If 1" exists, the output will be 11". The gate 75 transmits a signal from the decoder 58-C through the terminal 77 to the enable terminal 7 according to the number of pixels in the width direction of the central portion of the ten-rate.
6, and only the output of the gate 75 in the row selected as the center of the template is output to the gold gate 78. As a result, when one or more @1'' is input in each line in all lines in the center of the template note as shown in the example of 5o-c, the output of all gates 75 will be @1. "@1" is output from the gate 78 to the output terminal 79.

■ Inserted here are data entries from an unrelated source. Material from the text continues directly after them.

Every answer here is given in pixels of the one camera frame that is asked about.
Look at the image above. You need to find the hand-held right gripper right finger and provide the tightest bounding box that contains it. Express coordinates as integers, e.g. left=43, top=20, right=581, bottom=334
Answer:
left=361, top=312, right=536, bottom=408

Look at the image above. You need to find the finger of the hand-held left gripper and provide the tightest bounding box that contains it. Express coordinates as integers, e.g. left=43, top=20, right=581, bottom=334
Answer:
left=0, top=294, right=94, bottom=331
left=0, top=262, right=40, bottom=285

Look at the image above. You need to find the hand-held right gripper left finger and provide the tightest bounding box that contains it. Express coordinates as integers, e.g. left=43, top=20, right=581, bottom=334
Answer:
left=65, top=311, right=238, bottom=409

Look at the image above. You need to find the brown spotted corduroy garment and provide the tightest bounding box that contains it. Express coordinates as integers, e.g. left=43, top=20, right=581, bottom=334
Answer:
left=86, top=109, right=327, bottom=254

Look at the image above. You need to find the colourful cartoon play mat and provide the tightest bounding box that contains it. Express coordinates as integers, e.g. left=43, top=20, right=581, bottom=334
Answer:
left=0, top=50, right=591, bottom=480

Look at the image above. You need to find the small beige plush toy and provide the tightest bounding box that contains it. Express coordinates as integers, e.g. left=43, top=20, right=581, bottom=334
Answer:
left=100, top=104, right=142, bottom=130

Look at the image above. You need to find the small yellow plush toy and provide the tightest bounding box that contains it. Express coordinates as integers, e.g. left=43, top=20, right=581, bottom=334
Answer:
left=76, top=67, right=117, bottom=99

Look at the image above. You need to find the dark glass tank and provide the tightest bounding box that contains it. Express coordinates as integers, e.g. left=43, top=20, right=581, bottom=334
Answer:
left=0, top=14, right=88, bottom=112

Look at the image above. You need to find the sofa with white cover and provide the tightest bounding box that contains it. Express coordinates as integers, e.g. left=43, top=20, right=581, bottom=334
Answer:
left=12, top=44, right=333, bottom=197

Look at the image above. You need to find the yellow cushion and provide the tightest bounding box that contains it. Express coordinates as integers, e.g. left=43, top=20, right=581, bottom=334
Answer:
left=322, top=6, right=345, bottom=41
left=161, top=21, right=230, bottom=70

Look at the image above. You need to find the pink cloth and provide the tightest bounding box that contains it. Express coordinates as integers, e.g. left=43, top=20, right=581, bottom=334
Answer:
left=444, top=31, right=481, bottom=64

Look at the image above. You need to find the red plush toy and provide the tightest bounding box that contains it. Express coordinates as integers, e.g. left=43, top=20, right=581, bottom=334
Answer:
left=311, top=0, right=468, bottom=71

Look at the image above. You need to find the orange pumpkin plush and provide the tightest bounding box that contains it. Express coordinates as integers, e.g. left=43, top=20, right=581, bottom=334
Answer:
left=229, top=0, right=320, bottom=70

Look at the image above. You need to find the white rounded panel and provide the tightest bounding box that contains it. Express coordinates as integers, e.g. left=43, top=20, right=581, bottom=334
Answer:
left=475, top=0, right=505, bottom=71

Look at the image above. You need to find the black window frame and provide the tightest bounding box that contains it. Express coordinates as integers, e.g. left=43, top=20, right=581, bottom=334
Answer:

FIG. 7 is a configuration diagram of a pattern inspection apparatus according to a second embodiment of the present invention. In FIG. 7, the same reference numerals as in FIG. 1 indicate the same parts. In this example, the condenser lens 12.8
2 and sensor 15. B5, two sets each of a binarization circuit 14.84 and a feature extraction circuit 15.85 are provided. Then, the same type of measurement object 1181 is inspected at the same time, and the output of the feature extraction circuit 15.85 is input to the comparison circuit 87 as a pattern defect candidate, and the comparison result is determined as a defect. The parameter setting circuit 86 has the same operating principle as the parameter setting circuit 16 shown in FIG. 1, but is capable of outputting the same or different parameters to the two feature extraction circuits 15 and 18 as appropriate. This configuration enables highly accurate pattern inspection with fewer false alarms.

According to each of the above embodiments, it is possible to change the template shape of the feature extraction circuit without operating the pattern inspection device, so the template shape can be changed while checking the inspection output to make it most suitable for the inspection of the measurement target. understand and use templates.

〔Effect of the invention〕

According to the present invention, the optimal defect detection number Nr can be selected according to the shape of the pattern to be inspected, so that a highly accurate pattern inspection apparatus jii can be provided.

[Brief explanation of the drawing]

FIG. 1 shows the a factor of the pattern inspection apparatus according to the first embodiment of the present invention, FIG. 2 shows the template metal of each shape, and FIG.
The figure is a detailed configuration diagram of the feature extraction circuit shown in Figure 1, Figure 4 is a principle configuration diagram of the selection circuit, Figure 5 is a specific configuration diagram of the peripheral selection circuit shown in Figure 5, and Figure 6 is the 7 is a configuration diagram of a pattern inspection device according to a second embodiment of the present invention, FIG. 8 is an explanatory diagram of a binarized pattern and a template, and FIG. 9 is a detailed diagram of the center selection circuit shown in the figure. 1 is a configuration diagram of a conventional feature extraction circuit. 15... Feature extraction circuit, 16... Parameter setting circuit (selection circuit), 56-4.56-b... Template peripheral pixel selection circuit, 56-C... Template center pixel selection circuit. 2nd violent attack 40 8th flash r-11ゝ----□)

Claims (1)

[Claims] 1. Means for two-dimensionally scanning a circuit pattern and photoelectrically converting the binary pattern information to detect it as an electrical signal, and means for extracting pattern defects from the characteristics of the electrical signal. 1. A pattern inspection apparatus comprising: a plurality of types of means for extracting the defects; and a means for appropriately selecting one of the plurality of types of defect extraction means. 2. The pattern inspection apparatus according to claim 1, wherein the selection means electrically performs selection control.